As described in detail above, according to the socket for semiconductor device test according to the present invention, a device having at least three sizes (standards) can be mounted and tested without replacing the socket, so that more effective test work can be performed. In other words, since socket replacement is unnecessary, productivity can be reduced by reducing equipment down time, and cost can be reduced by reducing the number of sockets. In addition, the present invention can replace the individual pins, so when a bad pin occurs, it can be used again by replacing only the bad pin without having to replace the entire socket. In addition, since the lead support pin of the socket head is elastically supported downward by the spring, the lead of the device is firmly fixed, thereby preventing the flow of the device.
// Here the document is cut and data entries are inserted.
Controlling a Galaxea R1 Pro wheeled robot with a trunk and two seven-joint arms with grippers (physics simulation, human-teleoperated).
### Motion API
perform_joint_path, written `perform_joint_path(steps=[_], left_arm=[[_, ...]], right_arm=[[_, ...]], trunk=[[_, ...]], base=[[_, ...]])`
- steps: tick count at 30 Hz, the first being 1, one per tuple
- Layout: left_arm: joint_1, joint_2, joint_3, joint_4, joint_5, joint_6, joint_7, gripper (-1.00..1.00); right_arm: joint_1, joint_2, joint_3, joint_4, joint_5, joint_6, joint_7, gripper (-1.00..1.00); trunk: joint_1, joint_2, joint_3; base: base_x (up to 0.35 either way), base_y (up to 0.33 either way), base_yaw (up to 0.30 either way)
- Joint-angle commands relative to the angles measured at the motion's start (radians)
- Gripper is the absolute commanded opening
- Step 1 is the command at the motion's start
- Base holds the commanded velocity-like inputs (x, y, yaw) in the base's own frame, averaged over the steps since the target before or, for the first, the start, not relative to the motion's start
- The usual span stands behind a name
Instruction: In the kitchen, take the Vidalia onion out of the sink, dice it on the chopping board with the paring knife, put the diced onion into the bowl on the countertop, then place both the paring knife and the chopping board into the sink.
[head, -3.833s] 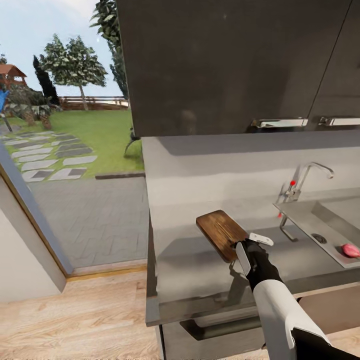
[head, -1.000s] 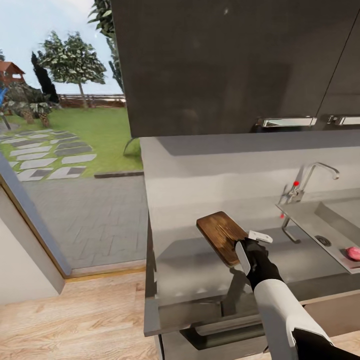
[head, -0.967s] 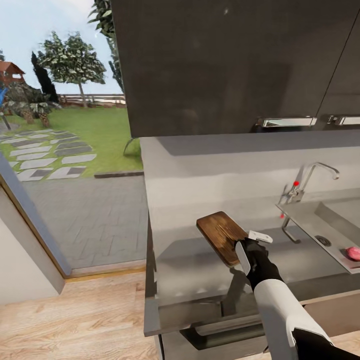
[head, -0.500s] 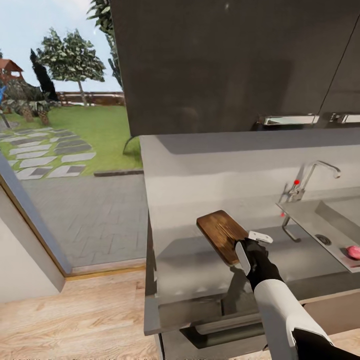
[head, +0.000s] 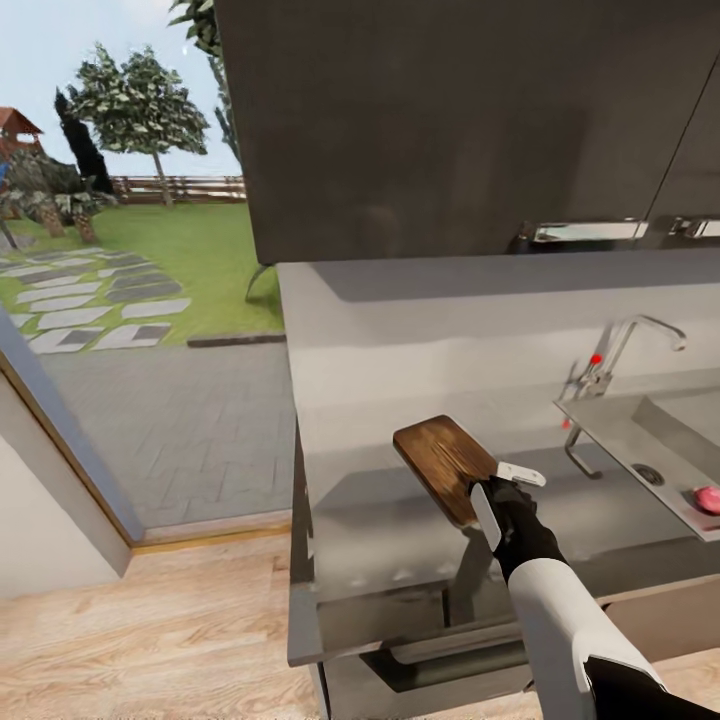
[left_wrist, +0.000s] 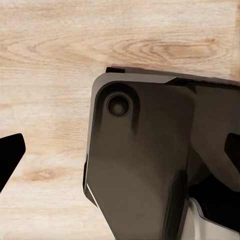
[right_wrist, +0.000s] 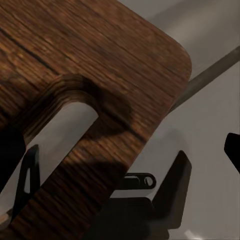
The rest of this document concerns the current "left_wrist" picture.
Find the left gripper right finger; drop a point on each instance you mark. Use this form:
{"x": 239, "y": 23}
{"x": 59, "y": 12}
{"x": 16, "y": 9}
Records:
{"x": 232, "y": 149}

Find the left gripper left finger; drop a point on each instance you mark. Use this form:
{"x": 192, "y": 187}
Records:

Therefore, it is possible to prevent a poor contact between the device lead and the contact pin caused by the flow of the conventional device.

Claims (4)

A plurality of contact pins are installed at both sides of the socket body in contact with the leads of the device at a constant interval, and a plurality of lead support pins are provided on the upper portion of the socket body to press and support the leads of the device in contact with the contact pins. The socket head is provided, the semiconductor device test socket, characterized in that configured to be able to test a variety of devices of different sizes by forming at least three or more stepped lead contact end in the lead contact of the contact pin. The stepped lead contact end is formed on the outer circumferential surface of the first fixing part in a meandering manner having a first fixing part in a direction facing the contact pin and a second fixing part, and the contact pin is assembled. A socket for a semiconductor device test, characterized in that a fixing rod is installed above and below the pin assembly portion of the socket body to be assembled by hooking contact pins on the fixing rod. 3. The socket for testing a semiconductor device according to claim 2, wherein the fixing rod is silicon rubber. The socket for semiconductor device testing according to any one of claims 1 to 3, wherein the lead support pin of the socket head is interposed with a spring for downwardly supporting the support pin.